Here is the Nginx configuration from webhook.nginx.conf:

server {
    listen 8334 ssl http2;
    listen [::]:8334 ssl http2;
    server_name your.domain.com; # Replace with your domain

    # SSL Certificate from Let's Encrypt
    ssl_certificate /etc/letsencrypt/live/your.domain.com/fullchain.pem;
    ssl_certificate_key /etc/letsencrypt/live/your.domain.com/privkey.pem;

    # Security headers
    add_header Strict-Transport-Security "max-age=31536000; includeSubDomains" always;

    location /webhook {
        proxy_pass http://localhost:3030/webhook;
        proxy_set_header Host $host;
        proxy_set_header X-Real-IP $remote_addr;
        proxy_set_header X-Forwarded-For $proxy_add_x_forwarded_for;
    }
}

Pretty basic Nginx configuration, nothing ground breaking. This configuration listens for HTTPS traffic on port 8334 and forwards any requests for /webhook to our Go application running on localhost:3030.
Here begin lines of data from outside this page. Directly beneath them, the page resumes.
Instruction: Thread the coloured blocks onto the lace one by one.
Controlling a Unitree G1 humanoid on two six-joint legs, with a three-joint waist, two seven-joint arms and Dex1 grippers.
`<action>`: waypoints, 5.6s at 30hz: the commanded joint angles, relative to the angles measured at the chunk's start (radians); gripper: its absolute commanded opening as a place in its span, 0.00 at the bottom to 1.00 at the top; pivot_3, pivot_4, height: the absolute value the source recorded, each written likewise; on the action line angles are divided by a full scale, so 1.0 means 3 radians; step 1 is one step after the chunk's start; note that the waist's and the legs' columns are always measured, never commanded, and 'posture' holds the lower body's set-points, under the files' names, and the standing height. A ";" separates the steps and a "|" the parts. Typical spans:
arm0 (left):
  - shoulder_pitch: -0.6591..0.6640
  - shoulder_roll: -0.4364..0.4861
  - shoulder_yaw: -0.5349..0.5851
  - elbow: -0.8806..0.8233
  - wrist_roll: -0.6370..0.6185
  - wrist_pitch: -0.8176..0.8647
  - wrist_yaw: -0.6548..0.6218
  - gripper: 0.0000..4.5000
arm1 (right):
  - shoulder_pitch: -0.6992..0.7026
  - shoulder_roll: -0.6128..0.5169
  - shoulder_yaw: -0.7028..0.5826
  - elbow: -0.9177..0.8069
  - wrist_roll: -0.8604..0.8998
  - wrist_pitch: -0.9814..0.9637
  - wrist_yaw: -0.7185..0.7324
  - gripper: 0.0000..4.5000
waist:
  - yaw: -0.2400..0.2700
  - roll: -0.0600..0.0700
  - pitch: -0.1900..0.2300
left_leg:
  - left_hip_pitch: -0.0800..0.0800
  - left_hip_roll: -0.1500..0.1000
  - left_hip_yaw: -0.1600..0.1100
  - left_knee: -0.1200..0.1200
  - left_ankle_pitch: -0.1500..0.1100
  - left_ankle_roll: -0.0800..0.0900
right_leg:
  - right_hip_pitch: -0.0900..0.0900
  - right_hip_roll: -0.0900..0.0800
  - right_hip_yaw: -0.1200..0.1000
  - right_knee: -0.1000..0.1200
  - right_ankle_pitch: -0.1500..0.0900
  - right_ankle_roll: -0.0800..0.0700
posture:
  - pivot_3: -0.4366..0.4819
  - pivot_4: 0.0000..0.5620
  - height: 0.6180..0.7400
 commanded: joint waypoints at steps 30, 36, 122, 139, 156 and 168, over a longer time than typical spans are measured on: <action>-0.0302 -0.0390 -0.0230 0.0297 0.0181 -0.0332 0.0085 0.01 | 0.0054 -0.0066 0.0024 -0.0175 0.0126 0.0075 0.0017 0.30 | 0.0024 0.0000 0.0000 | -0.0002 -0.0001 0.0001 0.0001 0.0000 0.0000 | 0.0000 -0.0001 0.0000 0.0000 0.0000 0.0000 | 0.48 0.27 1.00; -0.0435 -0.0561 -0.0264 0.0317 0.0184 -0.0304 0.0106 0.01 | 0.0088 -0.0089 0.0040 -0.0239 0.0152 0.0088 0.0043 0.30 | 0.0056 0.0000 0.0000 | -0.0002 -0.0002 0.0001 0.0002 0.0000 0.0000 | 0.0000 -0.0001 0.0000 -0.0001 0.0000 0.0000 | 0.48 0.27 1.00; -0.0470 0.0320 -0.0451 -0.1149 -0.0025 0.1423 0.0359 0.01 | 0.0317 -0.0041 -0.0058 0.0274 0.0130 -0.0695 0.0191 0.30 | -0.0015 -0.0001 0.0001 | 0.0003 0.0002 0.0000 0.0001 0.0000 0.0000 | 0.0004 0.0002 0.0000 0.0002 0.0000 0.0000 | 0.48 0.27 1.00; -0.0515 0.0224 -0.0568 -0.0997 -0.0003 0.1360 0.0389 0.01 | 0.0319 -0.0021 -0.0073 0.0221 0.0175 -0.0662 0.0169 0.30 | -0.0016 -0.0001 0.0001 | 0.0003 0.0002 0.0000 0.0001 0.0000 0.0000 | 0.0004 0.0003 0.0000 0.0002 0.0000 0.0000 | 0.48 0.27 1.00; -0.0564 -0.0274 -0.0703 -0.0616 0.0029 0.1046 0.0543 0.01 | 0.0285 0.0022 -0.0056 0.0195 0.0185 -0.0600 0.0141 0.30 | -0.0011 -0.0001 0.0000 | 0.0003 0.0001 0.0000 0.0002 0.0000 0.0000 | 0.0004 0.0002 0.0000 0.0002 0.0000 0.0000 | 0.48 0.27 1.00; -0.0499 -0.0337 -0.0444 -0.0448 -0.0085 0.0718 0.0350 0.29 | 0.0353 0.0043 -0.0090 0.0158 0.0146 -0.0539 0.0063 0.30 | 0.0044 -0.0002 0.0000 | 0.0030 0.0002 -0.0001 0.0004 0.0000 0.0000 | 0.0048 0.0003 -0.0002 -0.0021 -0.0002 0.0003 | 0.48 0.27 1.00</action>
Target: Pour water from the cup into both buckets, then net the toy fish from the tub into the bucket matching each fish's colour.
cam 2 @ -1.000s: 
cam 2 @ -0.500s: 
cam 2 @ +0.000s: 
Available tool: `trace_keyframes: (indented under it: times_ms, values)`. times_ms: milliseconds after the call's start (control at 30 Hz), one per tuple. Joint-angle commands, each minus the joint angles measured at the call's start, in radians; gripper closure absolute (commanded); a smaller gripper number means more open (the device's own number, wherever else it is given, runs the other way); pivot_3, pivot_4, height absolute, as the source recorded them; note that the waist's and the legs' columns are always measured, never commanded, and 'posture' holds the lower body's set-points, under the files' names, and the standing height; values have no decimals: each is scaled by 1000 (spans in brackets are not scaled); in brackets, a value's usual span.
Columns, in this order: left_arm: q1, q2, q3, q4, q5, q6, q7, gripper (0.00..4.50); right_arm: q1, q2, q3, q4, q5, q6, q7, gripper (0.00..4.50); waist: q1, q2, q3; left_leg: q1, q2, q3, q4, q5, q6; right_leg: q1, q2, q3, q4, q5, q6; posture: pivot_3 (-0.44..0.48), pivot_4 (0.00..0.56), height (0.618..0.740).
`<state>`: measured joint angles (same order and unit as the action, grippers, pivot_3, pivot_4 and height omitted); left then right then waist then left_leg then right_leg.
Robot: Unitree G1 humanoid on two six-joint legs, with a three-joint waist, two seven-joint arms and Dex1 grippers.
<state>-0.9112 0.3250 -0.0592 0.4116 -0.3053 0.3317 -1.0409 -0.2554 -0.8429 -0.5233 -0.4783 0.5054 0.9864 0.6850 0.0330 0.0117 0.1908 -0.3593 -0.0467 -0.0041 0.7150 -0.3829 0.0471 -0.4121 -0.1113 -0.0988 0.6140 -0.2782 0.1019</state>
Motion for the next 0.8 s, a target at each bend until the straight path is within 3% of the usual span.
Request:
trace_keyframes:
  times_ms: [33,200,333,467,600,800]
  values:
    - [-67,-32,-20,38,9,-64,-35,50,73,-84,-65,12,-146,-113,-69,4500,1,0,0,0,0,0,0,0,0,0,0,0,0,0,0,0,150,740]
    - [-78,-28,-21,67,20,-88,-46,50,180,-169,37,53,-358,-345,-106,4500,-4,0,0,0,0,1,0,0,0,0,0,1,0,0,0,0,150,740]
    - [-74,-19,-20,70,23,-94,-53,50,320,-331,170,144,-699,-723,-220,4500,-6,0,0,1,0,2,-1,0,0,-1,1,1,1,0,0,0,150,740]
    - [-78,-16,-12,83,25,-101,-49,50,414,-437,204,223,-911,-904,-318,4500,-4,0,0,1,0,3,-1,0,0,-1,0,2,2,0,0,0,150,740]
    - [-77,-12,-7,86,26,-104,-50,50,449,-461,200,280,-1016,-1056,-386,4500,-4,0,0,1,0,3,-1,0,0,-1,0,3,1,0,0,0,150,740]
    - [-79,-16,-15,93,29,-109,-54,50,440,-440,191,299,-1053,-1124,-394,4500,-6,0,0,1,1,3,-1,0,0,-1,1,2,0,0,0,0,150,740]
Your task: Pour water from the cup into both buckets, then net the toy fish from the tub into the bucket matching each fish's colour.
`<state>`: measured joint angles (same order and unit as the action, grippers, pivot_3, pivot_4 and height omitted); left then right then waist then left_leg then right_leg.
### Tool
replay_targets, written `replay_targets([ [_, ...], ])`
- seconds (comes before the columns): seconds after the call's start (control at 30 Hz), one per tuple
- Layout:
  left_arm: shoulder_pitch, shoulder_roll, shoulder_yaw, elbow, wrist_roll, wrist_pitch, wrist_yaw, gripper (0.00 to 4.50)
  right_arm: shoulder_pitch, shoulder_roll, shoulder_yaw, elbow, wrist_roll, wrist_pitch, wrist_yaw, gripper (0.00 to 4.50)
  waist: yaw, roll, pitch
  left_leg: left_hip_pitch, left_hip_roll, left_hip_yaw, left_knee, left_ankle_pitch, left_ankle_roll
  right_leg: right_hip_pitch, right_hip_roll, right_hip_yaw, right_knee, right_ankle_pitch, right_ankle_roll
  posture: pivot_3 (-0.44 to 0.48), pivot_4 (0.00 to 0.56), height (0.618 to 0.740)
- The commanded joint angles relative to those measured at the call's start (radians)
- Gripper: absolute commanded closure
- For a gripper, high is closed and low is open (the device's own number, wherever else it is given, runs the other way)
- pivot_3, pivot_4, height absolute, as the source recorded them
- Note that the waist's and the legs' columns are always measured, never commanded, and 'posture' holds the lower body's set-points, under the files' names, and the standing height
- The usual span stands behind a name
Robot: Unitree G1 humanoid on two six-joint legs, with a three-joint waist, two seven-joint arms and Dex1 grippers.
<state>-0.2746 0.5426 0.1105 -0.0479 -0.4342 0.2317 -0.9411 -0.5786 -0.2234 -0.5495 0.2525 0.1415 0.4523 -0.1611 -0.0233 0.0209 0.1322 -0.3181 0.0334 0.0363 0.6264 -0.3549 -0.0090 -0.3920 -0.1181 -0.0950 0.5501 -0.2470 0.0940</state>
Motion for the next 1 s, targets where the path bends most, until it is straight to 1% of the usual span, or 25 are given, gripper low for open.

Keeping It All Running with systemd

To ensure both the main application and our new webhook listener run reliably, we manage them with systemd.

First, here is the service for the main application (application-server.service), which the webhook restarts:

[Unit]
Description=Application Server
After=network.target postgresql.service

[Service]
Type=simple
Restart=always
User=mdelash
WorkingDirectory=/path/to/source/code/server/side
Environment="NODE_ENV=production"
ExecStart=/usr/bin/npm run start:prod

[Install]
WantedBy=multi-user.target

Next, we need a service for the Go webhook listener itself. This ensures it starts on boot and restarts on failure (webhook.service).

[Unit]
Description=Go GitHub Webhook Receiver
After=network.target

[Service]
Type=simple
User=mdelash
# The path to your compiled Go binary
ExecStart=/path/to/your/go/binary/webhook
WorkingDirectory=/path/to/your/go/binary
Restart=on-failure
# Set environment variables for the Go app
Environment="GITHUB_WEBHOOK_SECRET=your_super_secret_key"
Environment="GIT_REPO_PATH=/path/to/souce/code"

[Install]
WantedBy=multi-user.target

Enable both services and it's ready to receive commits.

The Final Workflow

With all the pieces in place, the deployment flow is beautifully simple:

  1. Code gets pushed to a commit to the main branch on GitHub.
  2. GitHub sends a push event to https://your.domain.com:8334/webhook.
  3. Nginx receives the request and proxies it to the Go webhook listener.
  4. The Go application validates the request and runs the deployment commands.
  5. The final command, sudo systemctl restart syncinity-server.service, restarts the main application, which now runs the updated code.

This lightweight, event-driven pipeline is perfect for a Raspberry Pi, providing automated deployments with minimal overhead. It’s a simple and powerful way to streamline your development workflow and have an up-to-date testing environment.